The opposition right-of-centre Civic Democrats have asked Prime Minister Stanislav Gross to explain to Parliament where he got the money to buy his Prague flat. The call comes after Czech media reports that called into question Mr Gross' ability to have paid for the flat on his official salary. The prime minister recently disclosed a net income of the past few years that he said proved he could afford the flat, but was criticised for including various allowances which parliamentarians are allotted to cover expenses such as transport and meals.
The Prague City Hall plans to double the number of controls it conducts to ensure that taxi drivers aren't violating regulations and ripping off clients. Prague Mayor Pavel Bem said on Wednesday that the number of controls should increase substantially to reach some 140 this month. Last month, Mr Bem, disguised as a tourist, was charged six times above the normal rate by a Prague taxi driver.
The Czech Foreign Ministry has urged the release of an Azeri national who has been granted political asylum in the Czech Republic. Professor Sadai Nazarov, an aide to the former Azeri prime minister Sarat Huseynov, fled to the Czech Republic in the mid 1990's after the regime of president Heydar Aliyev accused Huseynov of planning a coup. He was granted political asylum three years later. Nazarov was arrested in Azerbaijan several days ago on a visit to his homeland. The Czech Foreign Ministry has called for "a humanitarian approach and a speedy resolution to the case", stressing that Nazarov is under the Czech Republic's protection.

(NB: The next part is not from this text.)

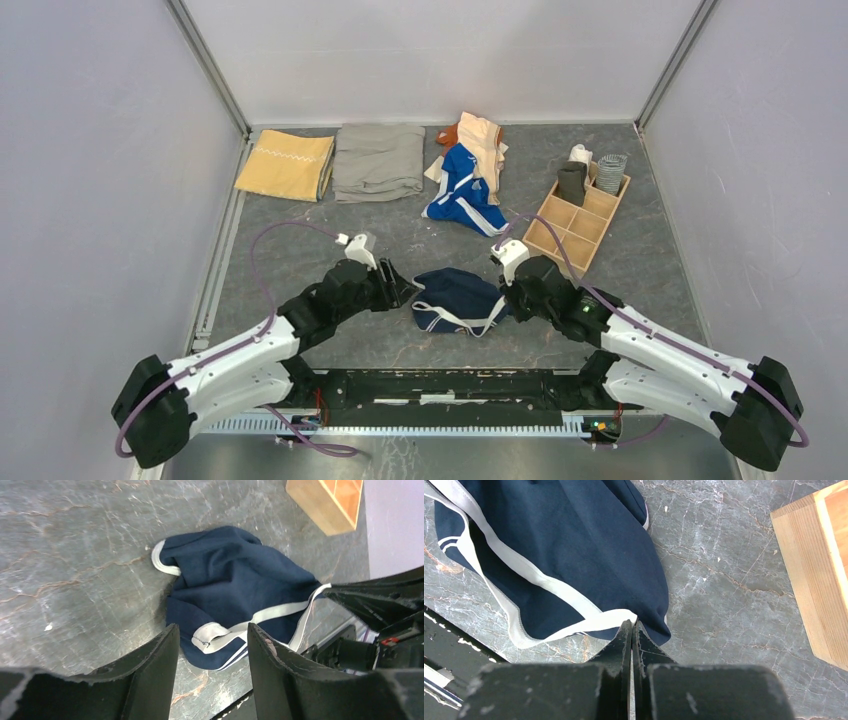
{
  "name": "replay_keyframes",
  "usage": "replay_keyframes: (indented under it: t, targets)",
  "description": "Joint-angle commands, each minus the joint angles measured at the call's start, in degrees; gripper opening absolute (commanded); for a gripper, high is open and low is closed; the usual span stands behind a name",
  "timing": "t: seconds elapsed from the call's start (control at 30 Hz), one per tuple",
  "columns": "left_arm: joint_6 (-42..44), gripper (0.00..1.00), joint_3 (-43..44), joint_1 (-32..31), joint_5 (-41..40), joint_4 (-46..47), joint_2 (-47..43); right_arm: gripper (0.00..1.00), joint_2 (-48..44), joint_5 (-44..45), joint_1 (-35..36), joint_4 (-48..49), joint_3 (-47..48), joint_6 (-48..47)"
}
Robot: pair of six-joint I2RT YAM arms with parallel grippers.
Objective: Roll the underwear
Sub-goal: Flatten out the underwear at the center of the board.
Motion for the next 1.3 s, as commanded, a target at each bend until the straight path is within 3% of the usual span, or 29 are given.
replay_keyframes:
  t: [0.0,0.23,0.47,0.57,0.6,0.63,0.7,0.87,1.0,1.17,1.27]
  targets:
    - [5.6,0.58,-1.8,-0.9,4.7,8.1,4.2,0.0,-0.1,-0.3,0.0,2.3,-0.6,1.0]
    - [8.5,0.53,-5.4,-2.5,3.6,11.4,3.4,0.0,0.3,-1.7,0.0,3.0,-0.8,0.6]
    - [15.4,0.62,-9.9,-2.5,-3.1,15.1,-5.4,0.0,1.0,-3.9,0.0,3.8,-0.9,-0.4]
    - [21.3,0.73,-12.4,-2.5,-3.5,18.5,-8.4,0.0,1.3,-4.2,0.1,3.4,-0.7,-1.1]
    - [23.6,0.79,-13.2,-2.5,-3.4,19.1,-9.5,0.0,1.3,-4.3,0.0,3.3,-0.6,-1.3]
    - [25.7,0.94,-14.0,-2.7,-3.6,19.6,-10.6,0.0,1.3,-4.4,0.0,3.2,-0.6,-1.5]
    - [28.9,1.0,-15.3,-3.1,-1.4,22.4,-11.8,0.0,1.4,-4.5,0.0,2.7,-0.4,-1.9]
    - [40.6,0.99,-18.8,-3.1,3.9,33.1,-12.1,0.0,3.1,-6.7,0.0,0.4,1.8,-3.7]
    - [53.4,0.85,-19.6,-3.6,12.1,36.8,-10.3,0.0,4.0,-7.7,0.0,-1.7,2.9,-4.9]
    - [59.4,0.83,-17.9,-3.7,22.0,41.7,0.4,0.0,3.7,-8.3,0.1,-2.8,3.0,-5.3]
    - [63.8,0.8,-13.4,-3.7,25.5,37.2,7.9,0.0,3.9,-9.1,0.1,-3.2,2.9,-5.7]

The United States has criticized the Czech military for buying an artillery radar and a mobile anti-aircraft missile complex without a tender. According to the daily Hospodarske Noviny the US embassy in Prague sent the Czech Defence Ministry a letter expressing concern about the purchases. A Defence Ministry spokesperson said the purchases had been made without a tender since the law on public orders did not require one. The choice was reportedly made on the recommendation of a team of experts.
Transparency International has called on the Czech Prime Minister Stanislav Gross to explain how he paid for his luxury flat in Prague. Recently the Czech daily Mlada Fronta Dnes pointed out that Mr. Gross could not have purchased his luxury home from his own or his wife's income and urged the Prime Minister to say where he'd got the money. Despite considerable pressure from the media the Prime Minister has refused to disclose the source of his finances. Transparency said the open questions and speculation surrounding the case were damaging the whole Cabinet and adding to the perception of the Czech Republic as a country with a high rate of corruption.
A Czech delegation will join leaders from eight central and eastern European countries in Sofia, Bulgaria on Wednesday for a conference aimed at improving the life of the Roma minority in this part of the world. The meeting is an unprecedented effort to fight illiteracy, unemployment and isolation of one of Europe's largest minorities.
Jiri Belohlavek will replace Leonard Sladkin as chief conductor of the BBC Symphony Orchestra. He will take up the position in mid 2006. Jiri Belohlavek is a leading figure among Czech conductors. His career has led from a regular engagement with the Brno State Philharmonic, via the position of chief conductor of the Prague Symphony Orchestra and long years of collaboration with the Czech Philharmonic. He has made regular appearances as guest conductor with outstanding symphonic ensembles all over the world, such as the New York Philharmonic, the Boston Symphony, the Berlin Philharmonic and the London Symphony.